I would just use robots.txt

user-agent: *
disallow: /?id=123&author=au2

BTW this is a perfect example where google sitemap could prove very useful
The problem here is that one page has 2 URL's which google could index the same page under both URL's and cause dupe-content. Google sitemap could straighten this mess by only submitting one of the 2 URL's in the sitemap.xml file. Doesn't do much for Yahoo and MSN though.

johnn

11:28 pm on Jun 27, 2005 (gmt 0)

>>we are talking about 2 links to the same page from one page right?

Yes. And therefore 2 different links to TWO different urls of the same page! The main problem is if Google still index such page after 'noindex' is placed properly - that's the question.

Reid

5:28 am on Jun 28, 2005 (gmt 0)

if you put a noindex Meta tag on the page then neither URL would get indexed. That's why I was saying to disallow one of the URL's in robots.txt and the page would be indexed under the other URL.

This is how google indexes basically

1. googlebot finds the URL from a link on one of your pages (or from another website) and adds a URL-only listing to the index
2. another googlebot crawls the URL-only listing and adds the Title and description, cache ect.

If you do nothing, it will list both URL's as 'pages' and crawl each URL seperatly causing a duplicate listing.

If you put a META noindex on the page it will attempt to crawl both URL's but leave them both as URL-only. it will treat the 2 URL's as 2 seperate 'pages' with a noindex meta tag on each of them.

Block one URL in robots.txt and it will list the page under the other URL and it will remove the disallowed URL from the index.
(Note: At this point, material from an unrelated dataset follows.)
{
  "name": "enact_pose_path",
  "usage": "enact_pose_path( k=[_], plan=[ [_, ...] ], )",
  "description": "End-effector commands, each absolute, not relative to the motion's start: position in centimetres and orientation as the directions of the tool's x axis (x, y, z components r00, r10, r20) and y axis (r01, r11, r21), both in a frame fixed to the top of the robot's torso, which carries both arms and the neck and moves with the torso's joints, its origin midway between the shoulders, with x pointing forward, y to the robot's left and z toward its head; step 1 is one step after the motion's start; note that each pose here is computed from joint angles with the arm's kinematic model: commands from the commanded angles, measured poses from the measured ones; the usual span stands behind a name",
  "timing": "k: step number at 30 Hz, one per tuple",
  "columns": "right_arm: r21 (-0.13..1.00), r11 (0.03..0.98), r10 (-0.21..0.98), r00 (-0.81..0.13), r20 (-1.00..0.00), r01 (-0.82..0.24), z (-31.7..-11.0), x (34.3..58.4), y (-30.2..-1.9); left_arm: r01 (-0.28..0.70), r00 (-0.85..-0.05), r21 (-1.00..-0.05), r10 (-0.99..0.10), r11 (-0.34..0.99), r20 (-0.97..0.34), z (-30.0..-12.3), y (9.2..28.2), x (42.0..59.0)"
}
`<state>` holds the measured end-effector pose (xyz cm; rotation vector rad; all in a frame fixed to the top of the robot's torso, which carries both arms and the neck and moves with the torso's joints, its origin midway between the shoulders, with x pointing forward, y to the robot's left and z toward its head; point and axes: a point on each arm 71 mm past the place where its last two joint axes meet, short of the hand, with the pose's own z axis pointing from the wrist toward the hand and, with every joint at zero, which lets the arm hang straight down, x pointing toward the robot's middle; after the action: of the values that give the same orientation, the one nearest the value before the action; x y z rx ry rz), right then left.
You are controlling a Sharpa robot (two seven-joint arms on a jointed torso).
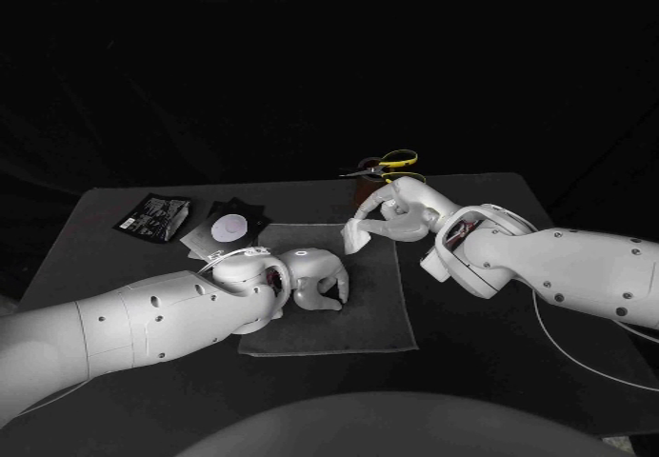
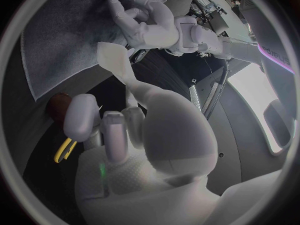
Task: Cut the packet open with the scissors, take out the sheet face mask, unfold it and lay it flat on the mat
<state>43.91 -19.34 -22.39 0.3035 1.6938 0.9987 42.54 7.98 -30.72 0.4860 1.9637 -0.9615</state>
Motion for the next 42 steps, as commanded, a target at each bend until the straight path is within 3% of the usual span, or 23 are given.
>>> enact_pose_path(
  k=[1, 17, 26, 35, 42],
  plan=[
    [0.736, 0.615, 0.634, -0.379, -0.674, -0.283, -22.4, 43.9, -19.3, 0.651, -0.535, -0.46, -0.066, 0.604, -0.843, -30.6, 8.1, 42.5],
    [0.735, 0.617, 0.633, -0.378, -0.675, -0.281, -22.4, 43.9, -19.4, 0.573, -0.599, -0.601, -0.216, 0.558, -0.771, -29.6, 9.5, 42.3],
    [0.733, 0.621, 0.632, -0.376, -0.677, -0.277, -22.4, 44.1, -19.6, 0.429, -0.648, -0.701, -0.347, 0.57, -0.678, -26.7, 12.4, 43.9],
    [0.732, 0.623, 0.632, -0.375, -0.678, -0.276, -22.5, 44.1, -19.7, 0.347, -0.56, -0.672, -0.43, 0.655, -0.708, -22.9, 19.0, 47.4],
    [0.733, 0.621, 0.631, -0.378, -0.677, -0.277, -22.5, 44.1, -19.6, 0.228, -0.432, -0.617, -0.489, 0.753, -0.758, -21.7, 26.6, 51.5]
  ],
)
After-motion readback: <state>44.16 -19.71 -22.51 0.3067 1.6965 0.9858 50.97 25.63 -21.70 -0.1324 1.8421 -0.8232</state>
If someone links to the disallowed URL then it will appear in the index as URL-only but not get crawled because of robots.txt even get removed because it is disallowed in robots.txt. It will keep cycling through getting listed (from the other site) and getting removed (from robots.txt)

Reid

5:51 am on Jun 28, 2005 (gmt 0)

the difference between robots.txt and Meta robots directions

robots.txt disallows the URL before it is even requested (do not request this URL)

robots META tag is in the header, after the URL has been requested. It tells robots NOINDEX (do not add this page to the index - leave it URL-only in google)
NOFOLLOW (do not follow the links on this page)

Google is funny that way 'knowing about' a URL does not make it 'indexed'
I'm not sure wether they 'know about' 8 million URL's or they actually have 8 million URL's 'indexed'

SebastianX

6:51 am on Jun 28, 2005 (gmt 0)

Since the page is dynamic, I'd put in a NOINDEX meta tag for one version, and no robots tag for the other version, depending on the input parameters. This works with every crawler.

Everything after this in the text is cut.